|
|
-
Is there a way to turn off MAPREDUCE-2415?
Koert Kuipers 2012-08-26, 17:32
We have smaller nodes (4 to 6 disks), and we used to write logs to the same disk as where the OS is. So if that disks goes then i don't really care about tasktrackers failing. Also, the fact that logs were written to a single partition meant that i could make sure they would not grow too large in case someone had too verbose logging on a large job. With MAPREDUCE-2415 a job that does massive amount of logging can fill up all the mapred.local.dir, which in our case are on the same partition as the hdfs data dirs, so now faulty logging can fill up hdfs storage, which i really don't like. Any ideas?
+
Koert Kuipers 2012-08-26, 17:32
-
Re: Is there a way to turn off MAPREDUCE-2415?
Harsh J 2012-08-26, 17:44
Hi Koert,
To answer on point, there is no turning off this feature.

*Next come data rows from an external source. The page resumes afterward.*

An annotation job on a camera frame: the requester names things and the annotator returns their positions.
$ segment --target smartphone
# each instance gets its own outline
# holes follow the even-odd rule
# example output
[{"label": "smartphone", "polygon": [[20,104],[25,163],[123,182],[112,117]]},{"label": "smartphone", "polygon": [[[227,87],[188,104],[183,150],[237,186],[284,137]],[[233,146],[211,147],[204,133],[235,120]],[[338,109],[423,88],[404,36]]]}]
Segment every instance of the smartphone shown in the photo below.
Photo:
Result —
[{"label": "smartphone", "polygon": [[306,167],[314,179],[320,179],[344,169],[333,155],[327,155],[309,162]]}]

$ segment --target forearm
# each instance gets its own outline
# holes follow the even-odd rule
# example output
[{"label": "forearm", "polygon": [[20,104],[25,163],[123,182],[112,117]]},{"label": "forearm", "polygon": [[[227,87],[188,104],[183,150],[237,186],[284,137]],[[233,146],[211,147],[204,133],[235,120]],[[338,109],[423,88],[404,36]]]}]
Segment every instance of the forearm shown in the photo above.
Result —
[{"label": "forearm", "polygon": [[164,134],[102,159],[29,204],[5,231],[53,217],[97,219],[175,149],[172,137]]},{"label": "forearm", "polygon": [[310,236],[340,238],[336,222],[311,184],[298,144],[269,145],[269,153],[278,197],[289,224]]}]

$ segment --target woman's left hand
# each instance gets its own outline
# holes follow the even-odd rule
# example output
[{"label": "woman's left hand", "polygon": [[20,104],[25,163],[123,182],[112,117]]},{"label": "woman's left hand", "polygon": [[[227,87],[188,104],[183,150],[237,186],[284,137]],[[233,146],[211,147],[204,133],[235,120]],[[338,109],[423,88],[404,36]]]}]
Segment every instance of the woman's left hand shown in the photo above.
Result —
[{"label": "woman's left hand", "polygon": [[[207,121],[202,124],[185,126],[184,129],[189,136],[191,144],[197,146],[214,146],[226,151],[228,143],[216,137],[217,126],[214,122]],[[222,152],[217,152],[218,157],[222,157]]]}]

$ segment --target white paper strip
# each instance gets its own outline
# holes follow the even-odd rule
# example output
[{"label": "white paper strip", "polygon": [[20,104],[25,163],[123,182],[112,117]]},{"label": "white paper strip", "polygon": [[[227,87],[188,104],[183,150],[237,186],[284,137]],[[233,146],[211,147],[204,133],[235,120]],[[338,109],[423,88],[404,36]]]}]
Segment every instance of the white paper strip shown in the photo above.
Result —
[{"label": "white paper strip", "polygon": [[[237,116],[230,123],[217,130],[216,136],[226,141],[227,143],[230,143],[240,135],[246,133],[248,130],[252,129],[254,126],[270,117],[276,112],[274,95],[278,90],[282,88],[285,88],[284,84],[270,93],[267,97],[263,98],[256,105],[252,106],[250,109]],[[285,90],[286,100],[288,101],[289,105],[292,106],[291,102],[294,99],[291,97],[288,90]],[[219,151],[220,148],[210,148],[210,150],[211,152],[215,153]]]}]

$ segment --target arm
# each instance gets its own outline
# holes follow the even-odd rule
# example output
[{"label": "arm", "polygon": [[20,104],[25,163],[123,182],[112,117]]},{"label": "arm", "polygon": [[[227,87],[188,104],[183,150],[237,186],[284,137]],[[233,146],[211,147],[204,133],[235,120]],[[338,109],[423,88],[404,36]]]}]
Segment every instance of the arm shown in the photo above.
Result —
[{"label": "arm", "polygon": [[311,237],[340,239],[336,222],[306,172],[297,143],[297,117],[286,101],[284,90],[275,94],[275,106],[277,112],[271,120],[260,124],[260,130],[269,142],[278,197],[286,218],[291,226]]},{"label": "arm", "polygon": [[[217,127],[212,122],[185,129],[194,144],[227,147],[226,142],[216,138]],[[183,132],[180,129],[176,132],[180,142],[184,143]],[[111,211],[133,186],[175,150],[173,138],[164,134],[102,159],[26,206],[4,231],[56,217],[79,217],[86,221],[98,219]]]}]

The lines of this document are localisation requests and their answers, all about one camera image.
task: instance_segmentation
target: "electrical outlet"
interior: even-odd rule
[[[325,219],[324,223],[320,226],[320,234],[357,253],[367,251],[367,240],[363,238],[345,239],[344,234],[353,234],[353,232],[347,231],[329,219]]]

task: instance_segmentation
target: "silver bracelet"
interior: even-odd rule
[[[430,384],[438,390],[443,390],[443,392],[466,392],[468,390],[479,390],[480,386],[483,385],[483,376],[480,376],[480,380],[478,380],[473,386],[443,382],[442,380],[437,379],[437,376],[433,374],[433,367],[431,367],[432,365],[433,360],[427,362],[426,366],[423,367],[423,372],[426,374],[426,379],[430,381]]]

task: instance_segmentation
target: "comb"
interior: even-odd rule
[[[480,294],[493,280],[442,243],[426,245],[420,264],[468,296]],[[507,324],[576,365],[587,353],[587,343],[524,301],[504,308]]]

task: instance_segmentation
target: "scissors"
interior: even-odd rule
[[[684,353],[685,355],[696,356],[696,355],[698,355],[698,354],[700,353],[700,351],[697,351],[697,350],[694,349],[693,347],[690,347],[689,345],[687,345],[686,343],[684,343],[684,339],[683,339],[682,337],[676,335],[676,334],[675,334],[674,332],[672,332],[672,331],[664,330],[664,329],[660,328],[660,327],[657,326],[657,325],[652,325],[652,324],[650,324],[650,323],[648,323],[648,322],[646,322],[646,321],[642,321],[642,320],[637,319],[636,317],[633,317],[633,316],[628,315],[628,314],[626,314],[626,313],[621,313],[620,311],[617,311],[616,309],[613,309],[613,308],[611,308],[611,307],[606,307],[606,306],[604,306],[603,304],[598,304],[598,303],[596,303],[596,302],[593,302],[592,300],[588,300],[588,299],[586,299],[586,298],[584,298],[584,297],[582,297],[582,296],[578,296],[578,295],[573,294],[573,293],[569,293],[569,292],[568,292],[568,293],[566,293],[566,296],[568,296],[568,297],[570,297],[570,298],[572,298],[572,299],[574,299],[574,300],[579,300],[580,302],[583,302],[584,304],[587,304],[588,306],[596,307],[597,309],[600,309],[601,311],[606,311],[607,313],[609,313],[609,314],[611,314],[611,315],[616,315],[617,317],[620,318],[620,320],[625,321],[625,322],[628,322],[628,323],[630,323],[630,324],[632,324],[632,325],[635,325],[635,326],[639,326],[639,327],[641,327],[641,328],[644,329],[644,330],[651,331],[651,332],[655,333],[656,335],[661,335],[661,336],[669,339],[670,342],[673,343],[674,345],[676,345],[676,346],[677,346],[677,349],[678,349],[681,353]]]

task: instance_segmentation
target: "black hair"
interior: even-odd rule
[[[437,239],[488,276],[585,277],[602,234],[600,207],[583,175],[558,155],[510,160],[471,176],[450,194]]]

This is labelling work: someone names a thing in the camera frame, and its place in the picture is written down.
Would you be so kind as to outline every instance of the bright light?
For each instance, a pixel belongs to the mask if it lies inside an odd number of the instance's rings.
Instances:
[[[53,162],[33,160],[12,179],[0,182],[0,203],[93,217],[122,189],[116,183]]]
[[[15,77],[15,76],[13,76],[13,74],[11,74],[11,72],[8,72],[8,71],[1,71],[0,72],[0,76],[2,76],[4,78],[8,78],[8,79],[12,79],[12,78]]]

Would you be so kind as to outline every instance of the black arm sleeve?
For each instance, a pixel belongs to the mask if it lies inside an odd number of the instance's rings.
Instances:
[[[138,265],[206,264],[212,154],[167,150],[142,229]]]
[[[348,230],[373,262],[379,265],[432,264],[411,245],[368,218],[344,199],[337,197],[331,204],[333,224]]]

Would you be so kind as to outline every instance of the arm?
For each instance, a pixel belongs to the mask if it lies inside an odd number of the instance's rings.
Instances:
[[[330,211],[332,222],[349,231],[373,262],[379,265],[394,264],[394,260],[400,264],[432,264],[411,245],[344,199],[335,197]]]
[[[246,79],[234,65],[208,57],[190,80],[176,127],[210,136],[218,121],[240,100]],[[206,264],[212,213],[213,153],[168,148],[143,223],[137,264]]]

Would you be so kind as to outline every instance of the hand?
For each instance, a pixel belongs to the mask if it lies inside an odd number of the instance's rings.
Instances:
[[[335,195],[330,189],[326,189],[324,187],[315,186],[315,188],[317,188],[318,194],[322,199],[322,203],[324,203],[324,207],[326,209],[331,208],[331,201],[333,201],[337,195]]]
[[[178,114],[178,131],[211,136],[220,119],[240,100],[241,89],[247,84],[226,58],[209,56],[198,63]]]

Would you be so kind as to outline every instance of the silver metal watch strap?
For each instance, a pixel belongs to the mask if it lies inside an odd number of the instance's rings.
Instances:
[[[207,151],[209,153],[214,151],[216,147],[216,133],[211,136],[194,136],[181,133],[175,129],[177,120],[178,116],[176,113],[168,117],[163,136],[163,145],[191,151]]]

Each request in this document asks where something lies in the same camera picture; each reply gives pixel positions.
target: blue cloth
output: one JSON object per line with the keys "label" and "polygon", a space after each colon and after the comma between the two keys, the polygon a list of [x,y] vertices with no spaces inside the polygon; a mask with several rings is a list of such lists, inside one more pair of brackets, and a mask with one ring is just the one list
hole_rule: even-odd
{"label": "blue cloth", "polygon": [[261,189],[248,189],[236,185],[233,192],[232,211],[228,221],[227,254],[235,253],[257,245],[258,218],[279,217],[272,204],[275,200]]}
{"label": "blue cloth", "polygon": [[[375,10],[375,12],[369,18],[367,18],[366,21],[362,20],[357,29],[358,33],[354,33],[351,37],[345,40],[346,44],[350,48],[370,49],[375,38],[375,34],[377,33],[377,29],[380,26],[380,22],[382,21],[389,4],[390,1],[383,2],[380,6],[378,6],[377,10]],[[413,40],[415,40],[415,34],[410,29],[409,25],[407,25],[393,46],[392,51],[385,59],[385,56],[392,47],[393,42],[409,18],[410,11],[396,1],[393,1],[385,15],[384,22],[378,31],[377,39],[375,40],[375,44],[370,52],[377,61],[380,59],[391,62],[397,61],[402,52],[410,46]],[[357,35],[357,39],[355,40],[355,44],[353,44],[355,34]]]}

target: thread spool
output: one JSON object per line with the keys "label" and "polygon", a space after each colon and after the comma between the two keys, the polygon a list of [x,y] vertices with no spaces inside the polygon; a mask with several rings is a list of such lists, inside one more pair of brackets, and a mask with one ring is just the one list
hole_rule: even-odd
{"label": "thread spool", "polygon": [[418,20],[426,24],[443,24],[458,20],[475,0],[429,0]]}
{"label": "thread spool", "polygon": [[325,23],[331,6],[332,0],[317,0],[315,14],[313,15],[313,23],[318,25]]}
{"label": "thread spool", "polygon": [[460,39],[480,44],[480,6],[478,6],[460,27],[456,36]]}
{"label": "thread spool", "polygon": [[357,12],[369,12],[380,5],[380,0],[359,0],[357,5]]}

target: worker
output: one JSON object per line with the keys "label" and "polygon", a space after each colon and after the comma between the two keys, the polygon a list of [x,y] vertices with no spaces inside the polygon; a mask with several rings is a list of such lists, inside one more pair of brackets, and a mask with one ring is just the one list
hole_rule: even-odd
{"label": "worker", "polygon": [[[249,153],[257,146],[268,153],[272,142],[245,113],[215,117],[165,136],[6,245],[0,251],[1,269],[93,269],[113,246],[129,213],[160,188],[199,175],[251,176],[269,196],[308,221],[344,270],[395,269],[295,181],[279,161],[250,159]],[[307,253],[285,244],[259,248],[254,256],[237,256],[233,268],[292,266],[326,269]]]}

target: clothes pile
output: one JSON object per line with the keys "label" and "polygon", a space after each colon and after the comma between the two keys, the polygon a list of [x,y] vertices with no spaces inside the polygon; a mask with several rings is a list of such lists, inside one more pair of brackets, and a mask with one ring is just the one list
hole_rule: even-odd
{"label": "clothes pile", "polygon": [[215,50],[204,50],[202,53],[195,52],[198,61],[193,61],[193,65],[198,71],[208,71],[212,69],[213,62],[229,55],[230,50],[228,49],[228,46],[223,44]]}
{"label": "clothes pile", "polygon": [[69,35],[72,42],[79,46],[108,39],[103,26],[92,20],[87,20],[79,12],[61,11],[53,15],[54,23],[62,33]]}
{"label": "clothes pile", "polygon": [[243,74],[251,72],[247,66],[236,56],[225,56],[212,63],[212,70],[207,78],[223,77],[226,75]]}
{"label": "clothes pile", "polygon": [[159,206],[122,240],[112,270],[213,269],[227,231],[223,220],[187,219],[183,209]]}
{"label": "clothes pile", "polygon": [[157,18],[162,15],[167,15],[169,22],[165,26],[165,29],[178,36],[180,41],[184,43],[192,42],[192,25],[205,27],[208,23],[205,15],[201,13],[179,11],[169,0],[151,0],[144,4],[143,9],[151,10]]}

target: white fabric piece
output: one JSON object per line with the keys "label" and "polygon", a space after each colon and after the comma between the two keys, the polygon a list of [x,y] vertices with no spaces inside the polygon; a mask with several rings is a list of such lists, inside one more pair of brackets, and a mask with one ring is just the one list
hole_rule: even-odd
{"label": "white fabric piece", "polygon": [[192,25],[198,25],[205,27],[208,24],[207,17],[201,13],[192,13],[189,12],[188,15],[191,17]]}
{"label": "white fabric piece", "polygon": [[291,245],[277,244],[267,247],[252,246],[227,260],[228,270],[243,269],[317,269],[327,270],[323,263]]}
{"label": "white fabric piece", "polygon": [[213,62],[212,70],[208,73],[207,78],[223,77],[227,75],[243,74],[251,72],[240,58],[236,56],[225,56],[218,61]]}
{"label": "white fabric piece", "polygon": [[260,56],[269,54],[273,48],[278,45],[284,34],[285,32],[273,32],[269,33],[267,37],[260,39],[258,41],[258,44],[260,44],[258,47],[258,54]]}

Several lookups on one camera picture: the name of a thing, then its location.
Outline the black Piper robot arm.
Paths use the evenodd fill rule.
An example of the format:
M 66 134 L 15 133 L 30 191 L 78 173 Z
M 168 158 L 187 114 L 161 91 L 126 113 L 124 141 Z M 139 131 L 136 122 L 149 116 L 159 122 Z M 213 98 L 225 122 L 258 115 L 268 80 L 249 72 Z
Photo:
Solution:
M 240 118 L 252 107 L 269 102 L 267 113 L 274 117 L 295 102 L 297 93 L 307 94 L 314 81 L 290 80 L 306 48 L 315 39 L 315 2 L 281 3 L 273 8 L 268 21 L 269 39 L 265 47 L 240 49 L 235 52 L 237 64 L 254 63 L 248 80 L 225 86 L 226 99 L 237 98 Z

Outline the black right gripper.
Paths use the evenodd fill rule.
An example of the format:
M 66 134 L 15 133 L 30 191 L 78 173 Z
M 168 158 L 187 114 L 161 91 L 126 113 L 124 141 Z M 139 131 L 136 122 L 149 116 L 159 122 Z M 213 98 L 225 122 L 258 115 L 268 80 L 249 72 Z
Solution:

Since you don't seem to care much for logs from tasks persisting, perhaps consider lowering the mapred.userlog.retain.hours to a lower value than 24 hours (such as 1h)? Or you may even limit the logging from each task to a certain amount of KB via mapred.userlog.limit.kb, which is unlimited by default.
Would either of these work for you?
On Sun, Aug 26, 2012 at 11:02 PM, Koert Kuipers <[EMAIL PROTECTED]> wrote: > We have smaller nodes (4 to 6 disks), and we used to write logs to the same > disk as where the OS is. So if that disks goes then i don't really care > about tasktrackers failing. Also, the fact that logs were written to a > single partition meant that i could make sure they would not grow too large > in case someone had too verbose logging on a large job. With MAPREDUCE-2415 > a job that does massive amount of logging can fill up all the > mapred.local.dir, which in our case are on the same partition as the hdfs > data dirs, so now faulty logging can fill up hdfs storage, which i really > don't like. Any ideas? > >
-- Harsh J
+
Harsh J 2012-08-26, 17:44
-
Re: Is there a way to turn off MAPREDUCE-2415?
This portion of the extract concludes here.